OPINIÃO: A Morte de um Inocente

Por João José Leal – Da Academia Catarinense de Letras

A morte de Cleriston Pereira da Cunha na penitenciária da Papuda é um grave fato político e judiciário que precisa ser investigado com o maior rigor. E o único responsável por essa anunciada morte é o ministro Alexandre de Morares, que decretou a prisão preventiva desse inocente preso.

Digo inocente preso porque o STF não tem se cansado de proclamar que todo acusado, mesmo aquele já condenado em segunda e terceira instâncias, é considerado inocente até o trânsito em julgado da ação. Portanto, Cleriston da Cunha morreu inocente, atrás das grades, acusado de um crime impossível.

A responsabilidade por essa triste morte se torna tanto mais grave quando se sabe que Cleriston foi preso, juntamente com mais outros 1.200 cidadãos brasileiros porque teriam protestado, invadido e depredado prédios públicos da capital da República. É possível que até quisessem que as forças armadas praticassem um golpe de Estado. Mas, há séculos, o Direito Penal das modernas democracias e o nosso Código Penal assim prescreve, deixaram de punir a intenção ou o mero desejo por mais perverso que seja.

No entanto, o ministro Moraes criou a narrativa de que os manifestantes do 8 de janeiro cometeram os crimes de associação criminosa armada, de abolição violenta do Estado Democrático de Direito e de golpe de Estado. Usando do poder da sua toga, aplicou ao fato uma hermenêutica tendenciosa para rotular de golpistas manifestantes depredadores.

E, abusivamente, decretou-lhes a prisão preventiva às centenas, coisa jamais vista na história política e judiciária desta nação. Nenhum delegado de polícia prendeu em sua vida profissional tanto bandido neste país.

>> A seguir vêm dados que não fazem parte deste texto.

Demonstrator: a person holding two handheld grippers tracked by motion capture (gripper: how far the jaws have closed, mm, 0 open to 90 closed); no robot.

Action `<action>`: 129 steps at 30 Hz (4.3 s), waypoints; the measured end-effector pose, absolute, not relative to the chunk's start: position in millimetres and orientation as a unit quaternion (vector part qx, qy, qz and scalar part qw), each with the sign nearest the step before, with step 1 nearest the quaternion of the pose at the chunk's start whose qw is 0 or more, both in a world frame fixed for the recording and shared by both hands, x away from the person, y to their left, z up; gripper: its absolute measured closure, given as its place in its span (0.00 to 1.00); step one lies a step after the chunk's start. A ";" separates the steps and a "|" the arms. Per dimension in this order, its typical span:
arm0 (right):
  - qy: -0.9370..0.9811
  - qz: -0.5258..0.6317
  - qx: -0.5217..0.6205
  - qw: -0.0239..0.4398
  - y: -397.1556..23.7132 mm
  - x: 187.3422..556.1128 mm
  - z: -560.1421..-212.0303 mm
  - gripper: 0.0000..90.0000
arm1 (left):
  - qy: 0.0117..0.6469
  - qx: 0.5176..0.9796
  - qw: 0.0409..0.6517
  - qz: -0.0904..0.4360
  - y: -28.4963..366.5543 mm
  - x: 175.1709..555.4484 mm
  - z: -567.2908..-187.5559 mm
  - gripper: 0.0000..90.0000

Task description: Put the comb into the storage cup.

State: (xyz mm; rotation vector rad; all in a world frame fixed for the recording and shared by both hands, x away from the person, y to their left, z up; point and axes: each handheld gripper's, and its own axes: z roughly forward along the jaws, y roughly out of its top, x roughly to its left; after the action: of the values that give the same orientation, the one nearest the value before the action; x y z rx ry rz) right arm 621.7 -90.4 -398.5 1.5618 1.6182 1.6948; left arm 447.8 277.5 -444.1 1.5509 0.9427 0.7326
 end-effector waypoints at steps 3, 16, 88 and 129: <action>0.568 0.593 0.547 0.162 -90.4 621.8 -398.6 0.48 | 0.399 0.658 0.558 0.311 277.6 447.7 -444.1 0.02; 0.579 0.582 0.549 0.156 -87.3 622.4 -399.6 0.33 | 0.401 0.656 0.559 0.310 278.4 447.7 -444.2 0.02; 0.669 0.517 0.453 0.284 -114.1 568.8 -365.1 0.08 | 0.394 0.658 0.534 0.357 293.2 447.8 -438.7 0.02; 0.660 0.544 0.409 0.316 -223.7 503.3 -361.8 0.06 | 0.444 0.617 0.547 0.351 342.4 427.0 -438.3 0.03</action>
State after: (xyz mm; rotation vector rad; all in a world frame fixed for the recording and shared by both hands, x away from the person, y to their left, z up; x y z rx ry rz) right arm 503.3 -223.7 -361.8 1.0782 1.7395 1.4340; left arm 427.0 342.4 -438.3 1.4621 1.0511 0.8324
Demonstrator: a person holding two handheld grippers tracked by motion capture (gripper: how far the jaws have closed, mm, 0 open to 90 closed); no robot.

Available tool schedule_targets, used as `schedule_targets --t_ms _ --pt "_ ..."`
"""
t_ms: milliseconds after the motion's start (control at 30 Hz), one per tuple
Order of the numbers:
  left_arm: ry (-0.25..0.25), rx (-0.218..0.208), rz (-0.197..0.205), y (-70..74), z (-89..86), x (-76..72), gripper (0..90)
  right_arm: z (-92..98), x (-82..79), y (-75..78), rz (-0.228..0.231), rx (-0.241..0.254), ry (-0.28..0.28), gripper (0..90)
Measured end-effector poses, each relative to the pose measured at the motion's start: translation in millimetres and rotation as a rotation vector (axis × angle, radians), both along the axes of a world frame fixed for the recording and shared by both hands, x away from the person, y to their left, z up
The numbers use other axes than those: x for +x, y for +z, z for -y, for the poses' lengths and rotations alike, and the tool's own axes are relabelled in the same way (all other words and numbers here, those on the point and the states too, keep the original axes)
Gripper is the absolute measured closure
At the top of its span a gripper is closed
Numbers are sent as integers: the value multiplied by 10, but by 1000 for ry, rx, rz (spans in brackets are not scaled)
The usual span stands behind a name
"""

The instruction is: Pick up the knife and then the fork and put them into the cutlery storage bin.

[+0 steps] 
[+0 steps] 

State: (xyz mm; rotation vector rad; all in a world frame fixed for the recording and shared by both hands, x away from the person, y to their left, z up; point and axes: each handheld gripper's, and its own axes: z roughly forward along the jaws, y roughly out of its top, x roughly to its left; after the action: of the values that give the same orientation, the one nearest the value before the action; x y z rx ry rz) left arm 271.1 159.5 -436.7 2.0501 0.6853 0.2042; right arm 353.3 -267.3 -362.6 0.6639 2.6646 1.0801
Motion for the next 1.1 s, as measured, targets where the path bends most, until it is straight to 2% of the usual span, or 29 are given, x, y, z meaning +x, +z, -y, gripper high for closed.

Ora, o ministro Moraes e seus companheiros, nas suas supremas sabedorias gestadas nas alturas do Olimpo brasiliense, sabem muito bem que é impossível tentar, muito menos, promover um golpe de Estado sem armas nas mãos.

Um exame isento do fato ocorrido mostra claramente que os manifestantes não estavam armados com nenhum revólver, nenhum fuzil, nenhuma metralhadora, muito menos um canhão sequer. Um olhar atento e imparcial das ações praticadas deixa evidente que não houve qualquer tentativa de proclamação de um novo governo.

Ao contrário, o governante recém-eleito assistiu de camarote aos atos de depredação e de vandalismo, sem ter corrido o mínimo risco de ser derrubado. Ocorreram, sim, graves crimes contra o patrimônio público e, por isso, devem os autores serem responsabilizados criminalmente.

Portanto, imputar aos manifestantes o grave crime de abolição violenta do Estado democrático é, no mínimo, uma decisão equivocada e tendenciosa que não corresponde à lei e aos princípios penais do Estado Democrático.

Parece que, de tanto caçar e reprimir autores de fake news pela internet, o ministro Moraes criou a narrativa de que ocorreu um golpe de Estado durante o regime militar, os órgãos de repressão rotulavam as pessoas de subversivas para aplicar-lhes os rigores da lei, em nome da Segurança Nacional.

Neste novo tempo de chumbo, infelizmente, sem um Sobral Pinto para bater às portas do STF contra prisões arbitrárias, o ministro Moraes já rotulou mais de 1.200 pessoas de golpistas, aplicando-lhes o mesmo tratamento penal. Tudo em nome da defesa de um Estado Democrático que não correu o mínimo risco de ser abolido.

Se tivéssemos um Parlamento independente, cônscio do seu poder institucional de representante da vontade popular, já teríamos uma lei de anistia ampla, geral e irrestrita para dar a esses infelizes acusados a liberdade que merecem e colocar a suprema corte no devido quintal da sua competência constitucional.

E o ministro-xerife das mais de mil e uma prisões já estaria sendo investigado e responsabilizado pela morte de um acusado doente com risco de vida, ao qual lhe recusou impiedosamente o direito de se tratar num hospital ou de morrer em casa, em paz, acompanhado dos familiares.